The particulars were described in detail in the article. Rajinder Kumar and Dinesh Thukar were Ranbaxy employees previously employed by brand name pharmacuetical firms who were lured back to India and Ranbaxy to assume leadership posts. They had little idea of what they were getting into.

In August 2004, as he confronted his assignment to investigate possible fraud at his own company, Thakur gave each of his project managers a part of the world and asked them to compare Ranbaxy's manufacturing data against the claims made to regulators. His own efforts began with a visit to a company regulatory official.
It was a depressing conversation. The official explained, Thakur says, that the company culture was for management to dictate the results it wanted and for those beneath to bend the process to achieve it. He described how Ranbaxy took its greatest liberties in markets where regulation was weakest and the risk of discovery was lowest. He acknowledged there was no data supporting some of Ranbaxy's drug applications in those regions and that management knew that, according to Thakur...... 

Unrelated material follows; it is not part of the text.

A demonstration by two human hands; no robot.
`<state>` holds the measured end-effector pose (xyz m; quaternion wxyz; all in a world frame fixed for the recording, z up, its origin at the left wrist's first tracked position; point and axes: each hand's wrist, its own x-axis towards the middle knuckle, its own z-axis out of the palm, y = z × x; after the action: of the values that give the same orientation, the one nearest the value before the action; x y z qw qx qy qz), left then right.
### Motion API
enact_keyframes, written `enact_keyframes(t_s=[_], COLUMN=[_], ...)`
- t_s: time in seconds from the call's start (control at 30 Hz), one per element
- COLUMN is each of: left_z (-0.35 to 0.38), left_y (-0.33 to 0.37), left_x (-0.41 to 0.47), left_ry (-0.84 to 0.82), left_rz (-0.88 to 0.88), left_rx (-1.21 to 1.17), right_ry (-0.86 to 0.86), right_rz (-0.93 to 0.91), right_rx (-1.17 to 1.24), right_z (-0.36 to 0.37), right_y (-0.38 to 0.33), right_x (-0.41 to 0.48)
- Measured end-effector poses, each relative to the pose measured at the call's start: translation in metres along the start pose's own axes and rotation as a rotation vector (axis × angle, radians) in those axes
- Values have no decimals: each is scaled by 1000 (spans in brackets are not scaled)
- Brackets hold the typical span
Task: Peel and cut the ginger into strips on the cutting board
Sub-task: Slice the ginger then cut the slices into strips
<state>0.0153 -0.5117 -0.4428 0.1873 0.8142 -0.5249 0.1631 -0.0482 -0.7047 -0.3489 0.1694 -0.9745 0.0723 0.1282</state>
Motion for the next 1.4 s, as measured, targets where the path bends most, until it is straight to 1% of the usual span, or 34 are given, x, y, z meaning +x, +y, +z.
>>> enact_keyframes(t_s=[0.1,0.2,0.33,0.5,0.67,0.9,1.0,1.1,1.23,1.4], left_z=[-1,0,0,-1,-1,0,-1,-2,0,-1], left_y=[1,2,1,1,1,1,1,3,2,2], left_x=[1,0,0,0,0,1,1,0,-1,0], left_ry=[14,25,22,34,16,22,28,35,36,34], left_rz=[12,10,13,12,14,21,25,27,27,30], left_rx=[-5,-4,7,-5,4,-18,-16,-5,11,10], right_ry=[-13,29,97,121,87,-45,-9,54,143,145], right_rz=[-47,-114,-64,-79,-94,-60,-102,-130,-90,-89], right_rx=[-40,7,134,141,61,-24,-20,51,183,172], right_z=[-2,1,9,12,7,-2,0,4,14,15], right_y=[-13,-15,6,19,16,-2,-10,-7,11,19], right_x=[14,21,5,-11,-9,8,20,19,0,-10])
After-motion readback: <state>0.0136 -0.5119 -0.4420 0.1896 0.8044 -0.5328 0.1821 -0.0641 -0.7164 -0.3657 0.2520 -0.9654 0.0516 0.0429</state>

The entire article is worth reading. I don't think it makes sense to copy it in its entirety into the blog post. Each section is simply remarkable in terms of the reported brazenness of Ranbaxy management. For example:
Lying to regulators and backdating and forgery were commonplace, he says. The company even forged its own standard operating procedures, which FDA inspectors rely on to assess whether a company is following its own policies. Thakur's team was told of one instance in which company officials forged and backdated a standard operating procedure related to how patient data are stored, then aged the document in a "steam room" overnight to fool regulators.

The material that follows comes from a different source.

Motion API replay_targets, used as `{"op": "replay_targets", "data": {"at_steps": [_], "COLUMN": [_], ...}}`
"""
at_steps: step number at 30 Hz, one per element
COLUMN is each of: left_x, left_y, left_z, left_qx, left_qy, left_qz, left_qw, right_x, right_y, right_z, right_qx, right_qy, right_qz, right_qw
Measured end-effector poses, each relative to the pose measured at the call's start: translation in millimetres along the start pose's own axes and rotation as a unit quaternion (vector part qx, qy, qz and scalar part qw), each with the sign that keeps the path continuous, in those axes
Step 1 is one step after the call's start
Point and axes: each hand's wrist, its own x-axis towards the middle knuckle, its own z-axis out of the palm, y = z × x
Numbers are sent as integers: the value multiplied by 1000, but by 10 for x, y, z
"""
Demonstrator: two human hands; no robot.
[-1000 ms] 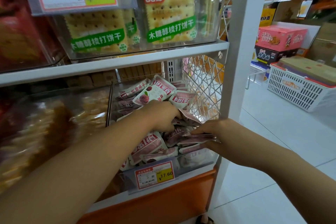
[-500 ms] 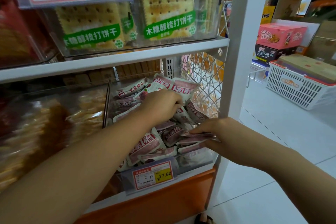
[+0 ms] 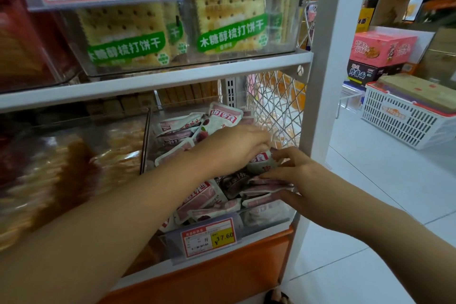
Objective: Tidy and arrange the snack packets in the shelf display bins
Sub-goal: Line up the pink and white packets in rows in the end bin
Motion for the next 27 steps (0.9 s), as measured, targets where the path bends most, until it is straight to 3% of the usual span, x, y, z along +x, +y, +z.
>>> {"op": "replay_targets", "data": {"at_steps": [3, 8, 14, 19, 20, 23, 25, 27], "left_x": [22, 68, 48, -91, -139, -303, -423, -520], "left_y": [62, 111, 163, 108, 84, -52, -162, -248], "left_z": [-36, -151, -73, -158, -190, -261, -272, -224], "left_qx": [-66, -174, -257, -403, -395, -246, -120, -35], "left_qy": [9, -27, -28, -73, -63, 6, -38, -137], "left_qz": [-4, -79, -130, -183, -188, -170, -158, -158], "left_qw": [998, 981, 957, 894, 897, 954, 979, 977], "right_x": [-21, -56, -60, -19, -17, -6, 26, 63], "right_y": [-22, -58, -55, -58, -56, -71, -107, -129], "right_z": [-14, -32, -50, -10, -9, -9, -4, 12], "right_qx": [-8, -13, 25, 67, 56, -37, -82, -85], "right_qy": [13, 34, 107, 87, 78, 40, 29, 32], "right_qz": [7, -2, 9, 5, 5, -8, -9, -8], "right_qw": [1000, 999, 994, 994, 995, 998, 996, 996]}}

Company scientists told Thakur's staff that they were directed to substitute cheaper, lower-quality ingredients in place of better ingredients, to manipulate test parameters to accommodate higher impurities, and even to substitute brand-name drugs in lieu of their own generics in bioequivalence tests to produce better results.

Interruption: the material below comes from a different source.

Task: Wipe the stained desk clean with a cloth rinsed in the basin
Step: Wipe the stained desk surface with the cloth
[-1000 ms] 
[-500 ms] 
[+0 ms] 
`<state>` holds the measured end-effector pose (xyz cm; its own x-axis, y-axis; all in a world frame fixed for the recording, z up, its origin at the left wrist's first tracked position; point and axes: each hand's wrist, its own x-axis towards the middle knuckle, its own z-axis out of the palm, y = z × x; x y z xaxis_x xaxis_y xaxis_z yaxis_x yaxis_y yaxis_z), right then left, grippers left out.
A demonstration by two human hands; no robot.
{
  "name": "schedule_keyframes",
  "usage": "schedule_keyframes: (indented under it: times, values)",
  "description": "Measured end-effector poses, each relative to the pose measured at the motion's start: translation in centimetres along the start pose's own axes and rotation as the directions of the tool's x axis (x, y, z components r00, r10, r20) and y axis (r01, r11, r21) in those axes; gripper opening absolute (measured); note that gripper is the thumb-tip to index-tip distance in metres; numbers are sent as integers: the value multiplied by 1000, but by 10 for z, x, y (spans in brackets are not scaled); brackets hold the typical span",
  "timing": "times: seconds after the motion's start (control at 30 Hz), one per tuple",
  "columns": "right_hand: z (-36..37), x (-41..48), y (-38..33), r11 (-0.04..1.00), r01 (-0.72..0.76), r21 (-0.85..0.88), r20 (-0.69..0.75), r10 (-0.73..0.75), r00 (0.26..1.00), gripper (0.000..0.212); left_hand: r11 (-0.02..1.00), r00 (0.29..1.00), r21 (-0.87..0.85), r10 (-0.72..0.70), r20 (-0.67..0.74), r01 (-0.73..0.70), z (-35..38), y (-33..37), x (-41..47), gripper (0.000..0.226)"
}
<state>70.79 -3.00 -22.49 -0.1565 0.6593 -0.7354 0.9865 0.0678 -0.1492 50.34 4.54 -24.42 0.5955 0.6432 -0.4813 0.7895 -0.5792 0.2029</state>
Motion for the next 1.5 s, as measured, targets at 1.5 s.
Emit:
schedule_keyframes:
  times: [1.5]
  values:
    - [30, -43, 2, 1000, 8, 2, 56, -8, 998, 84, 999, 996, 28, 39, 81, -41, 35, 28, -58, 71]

I don't even know where to begin. A complex world and the human interactions required to make this work are so based upon trust. When you go into a restaurant for a meal, there is a large degree of trust. Yes, there is a health department inspection report somewhere but that can only go so far. When patients see a physician or dentist, there is trust that medications are correct and instruments are clean. Every few years there are revelations about this practice or that where operations are substandard. They may reach a few hundred or perhaps a few thousand people. The Ranbaxy situation was orders of magnitude worse, perhaps affecting tens if not hundreds of millions of people, many of whom are the most vulnerable in the world.

Within the US  we are strongly encouraged to prescribe generic drugs. This behavior is now assigned the priority as a "quality" metric placing physicians in a position where they are strongly encouraged to write for generics. Talk about unintended consequences. I am very tempted to prescribe with the qualifier that  generics are OK but to avoid Ranbaxy products until they can restore my trust. Good luck to them.